Whale sharks feed in a different way to most sharks. They prey on tiny plants and animals called plankton, which float in the water column. Using their vast mouths, they are able to suck in enormous quantities of water. Plankton is trapped on special organs that work like filters located in front of their gills. Their docile demeanor and lack of “bite” have led to them being nicknamed “Gentle Giants”.
Whale sharks have a very distinctive pattern of spots. Each individual has a spot pattern as unique as a human’s fingerprint. They may use the colouration as camouflage, as the spots mimic how light dapples through the plankton-rich waters they usually inhabit. Their biggest form of defense is their size, which when fully grown leaves them with no natural predators.
Over the past few years, whale sharks have been observed aggregating off the western side of Mafia Island, particularly in Kilindoni Bay. The nutrient outflow from the Rufiji River creates an environment suitable to plankton blooms. The blooms ride the wind and currents and may become trapped and concentrated by Mafia Island, creating a feast for the whale sharks. A tourism initiative has been established whereby visitors are able to swim with the sharks.
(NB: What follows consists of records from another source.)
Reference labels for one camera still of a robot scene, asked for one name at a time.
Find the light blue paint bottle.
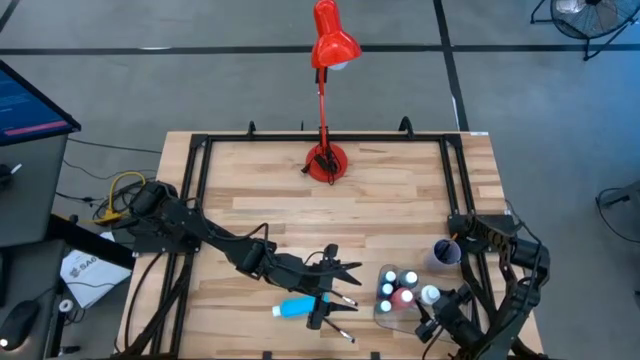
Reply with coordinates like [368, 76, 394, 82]
[271, 294, 331, 319]

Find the grey desk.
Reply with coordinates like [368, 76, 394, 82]
[0, 133, 70, 249]

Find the black side desk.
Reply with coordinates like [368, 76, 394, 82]
[0, 213, 137, 360]

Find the lavender plastic cup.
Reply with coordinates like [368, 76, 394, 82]
[423, 238, 462, 274]

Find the red desk lamp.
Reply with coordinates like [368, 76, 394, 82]
[304, 0, 364, 185]

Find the red paint bottle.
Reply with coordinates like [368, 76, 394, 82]
[392, 287, 416, 310]

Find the computer monitor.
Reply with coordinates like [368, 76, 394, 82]
[0, 59, 82, 147]

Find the white paper sheet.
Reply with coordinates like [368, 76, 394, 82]
[59, 248, 132, 309]

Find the clear plastic bin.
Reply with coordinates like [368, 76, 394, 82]
[373, 263, 476, 346]

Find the black floor fan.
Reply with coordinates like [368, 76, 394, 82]
[529, 0, 640, 62]

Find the white paint bottle with barcode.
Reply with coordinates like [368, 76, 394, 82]
[419, 284, 442, 307]

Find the yellow cable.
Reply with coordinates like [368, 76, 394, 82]
[92, 170, 148, 225]

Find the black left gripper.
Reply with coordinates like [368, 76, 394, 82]
[287, 254, 364, 331]

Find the black computer mouse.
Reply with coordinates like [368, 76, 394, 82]
[0, 299, 41, 351]

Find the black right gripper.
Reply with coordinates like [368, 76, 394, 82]
[414, 283, 484, 349]

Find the black table frame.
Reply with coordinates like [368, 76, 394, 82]
[117, 119, 549, 360]

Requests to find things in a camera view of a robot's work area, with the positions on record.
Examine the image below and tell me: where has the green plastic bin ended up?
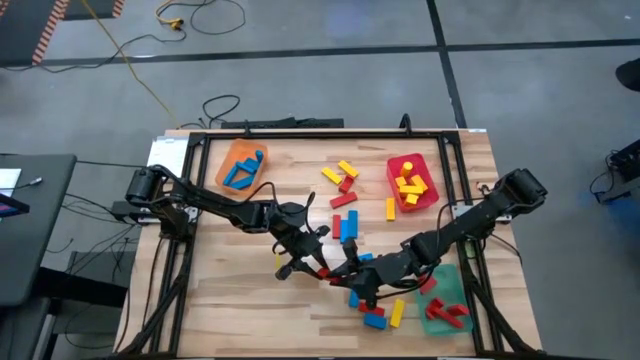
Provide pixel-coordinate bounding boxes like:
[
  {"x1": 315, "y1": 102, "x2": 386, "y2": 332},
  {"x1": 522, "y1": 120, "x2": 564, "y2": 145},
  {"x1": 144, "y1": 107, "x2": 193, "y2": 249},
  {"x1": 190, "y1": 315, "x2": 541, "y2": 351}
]
[{"x1": 413, "y1": 263, "x2": 474, "y2": 337}]

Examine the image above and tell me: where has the person's shoe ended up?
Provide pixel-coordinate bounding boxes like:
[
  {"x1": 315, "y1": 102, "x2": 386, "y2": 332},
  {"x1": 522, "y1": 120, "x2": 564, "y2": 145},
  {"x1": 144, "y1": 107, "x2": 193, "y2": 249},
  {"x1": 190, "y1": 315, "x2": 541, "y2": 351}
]
[{"x1": 615, "y1": 58, "x2": 640, "y2": 93}]

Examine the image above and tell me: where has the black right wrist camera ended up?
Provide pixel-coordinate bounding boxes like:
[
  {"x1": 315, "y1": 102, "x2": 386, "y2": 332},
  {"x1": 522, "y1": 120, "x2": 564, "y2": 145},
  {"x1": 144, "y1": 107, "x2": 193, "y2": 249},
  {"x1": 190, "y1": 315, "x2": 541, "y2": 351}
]
[{"x1": 343, "y1": 238, "x2": 361, "y2": 266}]

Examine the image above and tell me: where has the yellow plug cord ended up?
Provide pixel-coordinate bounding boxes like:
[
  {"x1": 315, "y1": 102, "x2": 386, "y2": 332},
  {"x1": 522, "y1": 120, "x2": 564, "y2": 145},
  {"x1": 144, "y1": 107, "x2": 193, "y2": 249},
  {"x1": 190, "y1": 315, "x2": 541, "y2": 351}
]
[{"x1": 154, "y1": 0, "x2": 187, "y2": 31}]

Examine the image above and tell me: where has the white paper sheet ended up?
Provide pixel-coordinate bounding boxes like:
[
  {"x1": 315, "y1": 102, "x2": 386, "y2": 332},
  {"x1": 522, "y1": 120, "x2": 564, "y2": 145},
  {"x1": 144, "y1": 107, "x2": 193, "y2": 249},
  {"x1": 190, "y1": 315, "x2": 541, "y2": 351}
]
[{"x1": 0, "y1": 167, "x2": 23, "y2": 192}]

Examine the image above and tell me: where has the black side table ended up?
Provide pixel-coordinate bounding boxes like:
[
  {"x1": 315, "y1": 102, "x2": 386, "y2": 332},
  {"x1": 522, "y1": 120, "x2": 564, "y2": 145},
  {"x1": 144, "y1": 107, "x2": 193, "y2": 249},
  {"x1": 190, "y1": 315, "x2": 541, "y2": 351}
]
[{"x1": 0, "y1": 152, "x2": 79, "y2": 307}]

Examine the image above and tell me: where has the dark tablet device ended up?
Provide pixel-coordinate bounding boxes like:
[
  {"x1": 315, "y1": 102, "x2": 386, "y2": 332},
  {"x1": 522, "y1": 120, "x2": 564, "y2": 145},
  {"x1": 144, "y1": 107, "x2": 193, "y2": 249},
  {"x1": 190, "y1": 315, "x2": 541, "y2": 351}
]
[{"x1": 0, "y1": 192, "x2": 31, "y2": 219}]

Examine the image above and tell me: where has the black mat orange striped edge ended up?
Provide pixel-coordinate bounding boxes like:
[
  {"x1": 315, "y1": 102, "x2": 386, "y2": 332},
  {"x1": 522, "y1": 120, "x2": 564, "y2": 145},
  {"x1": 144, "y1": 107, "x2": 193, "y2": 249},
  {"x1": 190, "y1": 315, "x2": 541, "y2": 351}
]
[
  {"x1": 63, "y1": 0, "x2": 127, "y2": 21},
  {"x1": 0, "y1": 0, "x2": 71, "y2": 67}
]

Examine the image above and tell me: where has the long black floor cable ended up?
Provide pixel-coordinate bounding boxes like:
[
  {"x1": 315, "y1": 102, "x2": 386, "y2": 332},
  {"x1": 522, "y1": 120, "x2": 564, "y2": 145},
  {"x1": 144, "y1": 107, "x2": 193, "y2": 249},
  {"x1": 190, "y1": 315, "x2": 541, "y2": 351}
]
[{"x1": 0, "y1": 27, "x2": 189, "y2": 74}]

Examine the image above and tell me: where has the long yellow cable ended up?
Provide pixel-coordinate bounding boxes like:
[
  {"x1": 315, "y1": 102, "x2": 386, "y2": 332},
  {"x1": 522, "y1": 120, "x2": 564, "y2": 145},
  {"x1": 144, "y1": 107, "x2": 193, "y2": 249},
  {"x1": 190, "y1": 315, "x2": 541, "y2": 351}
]
[{"x1": 79, "y1": 0, "x2": 182, "y2": 129}]

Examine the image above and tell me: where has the black looped floor cable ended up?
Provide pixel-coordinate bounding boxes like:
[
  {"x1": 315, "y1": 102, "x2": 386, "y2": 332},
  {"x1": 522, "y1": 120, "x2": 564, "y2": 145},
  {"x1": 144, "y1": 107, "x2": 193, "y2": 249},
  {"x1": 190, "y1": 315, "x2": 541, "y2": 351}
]
[{"x1": 188, "y1": 0, "x2": 248, "y2": 37}]

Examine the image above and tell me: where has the black lower shelf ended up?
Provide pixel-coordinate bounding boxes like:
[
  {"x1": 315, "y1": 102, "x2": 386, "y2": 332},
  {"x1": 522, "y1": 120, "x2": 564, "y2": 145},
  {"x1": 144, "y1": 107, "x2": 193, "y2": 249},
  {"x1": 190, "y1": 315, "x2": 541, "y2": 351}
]
[{"x1": 37, "y1": 249, "x2": 130, "y2": 309}]

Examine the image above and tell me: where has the red plastic bin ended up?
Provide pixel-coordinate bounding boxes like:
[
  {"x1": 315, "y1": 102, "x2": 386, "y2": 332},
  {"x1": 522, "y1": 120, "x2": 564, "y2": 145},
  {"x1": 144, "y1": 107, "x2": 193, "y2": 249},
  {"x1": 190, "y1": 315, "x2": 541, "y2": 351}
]
[{"x1": 385, "y1": 152, "x2": 441, "y2": 214}]

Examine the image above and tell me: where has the cable with silver plug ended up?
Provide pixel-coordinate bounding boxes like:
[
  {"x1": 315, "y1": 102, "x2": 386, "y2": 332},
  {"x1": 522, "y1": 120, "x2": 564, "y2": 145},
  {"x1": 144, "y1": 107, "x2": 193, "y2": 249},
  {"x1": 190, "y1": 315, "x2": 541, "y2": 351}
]
[{"x1": 0, "y1": 176, "x2": 45, "y2": 192}]

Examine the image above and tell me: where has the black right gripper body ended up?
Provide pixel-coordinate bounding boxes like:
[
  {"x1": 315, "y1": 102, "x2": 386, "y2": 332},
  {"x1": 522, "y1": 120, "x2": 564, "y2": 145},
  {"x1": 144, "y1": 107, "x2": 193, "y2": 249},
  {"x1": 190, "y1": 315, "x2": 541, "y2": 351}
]
[{"x1": 344, "y1": 251, "x2": 427, "y2": 302}]

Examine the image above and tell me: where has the black power adapter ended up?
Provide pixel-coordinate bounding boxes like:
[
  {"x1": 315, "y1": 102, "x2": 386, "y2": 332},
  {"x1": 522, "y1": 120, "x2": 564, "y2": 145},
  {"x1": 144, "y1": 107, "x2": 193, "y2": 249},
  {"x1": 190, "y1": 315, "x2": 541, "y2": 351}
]
[{"x1": 110, "y1": 199, "x2": 146, "y2": 225}]

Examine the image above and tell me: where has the white printed booklet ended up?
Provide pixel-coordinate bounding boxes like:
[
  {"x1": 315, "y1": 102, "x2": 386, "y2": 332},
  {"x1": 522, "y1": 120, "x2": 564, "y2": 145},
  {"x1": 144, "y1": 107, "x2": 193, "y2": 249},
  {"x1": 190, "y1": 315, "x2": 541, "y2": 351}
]
[{"x1": 147, "y1": 135, "x2": 191, "y2": 176}]

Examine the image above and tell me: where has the black coiled cable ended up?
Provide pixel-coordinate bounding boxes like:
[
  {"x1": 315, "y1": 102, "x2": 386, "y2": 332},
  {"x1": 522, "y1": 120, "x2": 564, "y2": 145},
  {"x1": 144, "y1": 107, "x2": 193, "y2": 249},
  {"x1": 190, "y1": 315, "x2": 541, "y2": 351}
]
[{"x1": 179, "y1": 93, "x2": 242, "y2": 130}]

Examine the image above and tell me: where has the orange plastic bin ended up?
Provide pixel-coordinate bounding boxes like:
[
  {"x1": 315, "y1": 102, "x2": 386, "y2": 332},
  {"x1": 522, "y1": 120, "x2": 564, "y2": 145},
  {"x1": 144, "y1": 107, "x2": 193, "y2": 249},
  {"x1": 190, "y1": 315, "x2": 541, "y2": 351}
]
[{"x1": 214, "y1": 138, "x2": 270, "y2": 198}]

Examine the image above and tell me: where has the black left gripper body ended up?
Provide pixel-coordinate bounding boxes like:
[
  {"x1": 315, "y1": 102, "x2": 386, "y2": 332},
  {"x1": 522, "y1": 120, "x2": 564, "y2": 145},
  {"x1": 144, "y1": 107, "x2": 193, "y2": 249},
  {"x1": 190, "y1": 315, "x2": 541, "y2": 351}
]
[{"x1": 269, "y1": 199, "x2": 331, "y2": 262}]
Whale sharks are extremely vulnerable to boat traffic since they spend significant amounts of time at the surface. Fishing vessels in Mafia have been known to collide with the sharks as fishers often follow the sharks to locate their target prey. Increased boat traffic from tourism also poses a threat to the whale sharks in Mafia and it is critical that any growth in the industry is well regulated to protect the welfare of the sharks.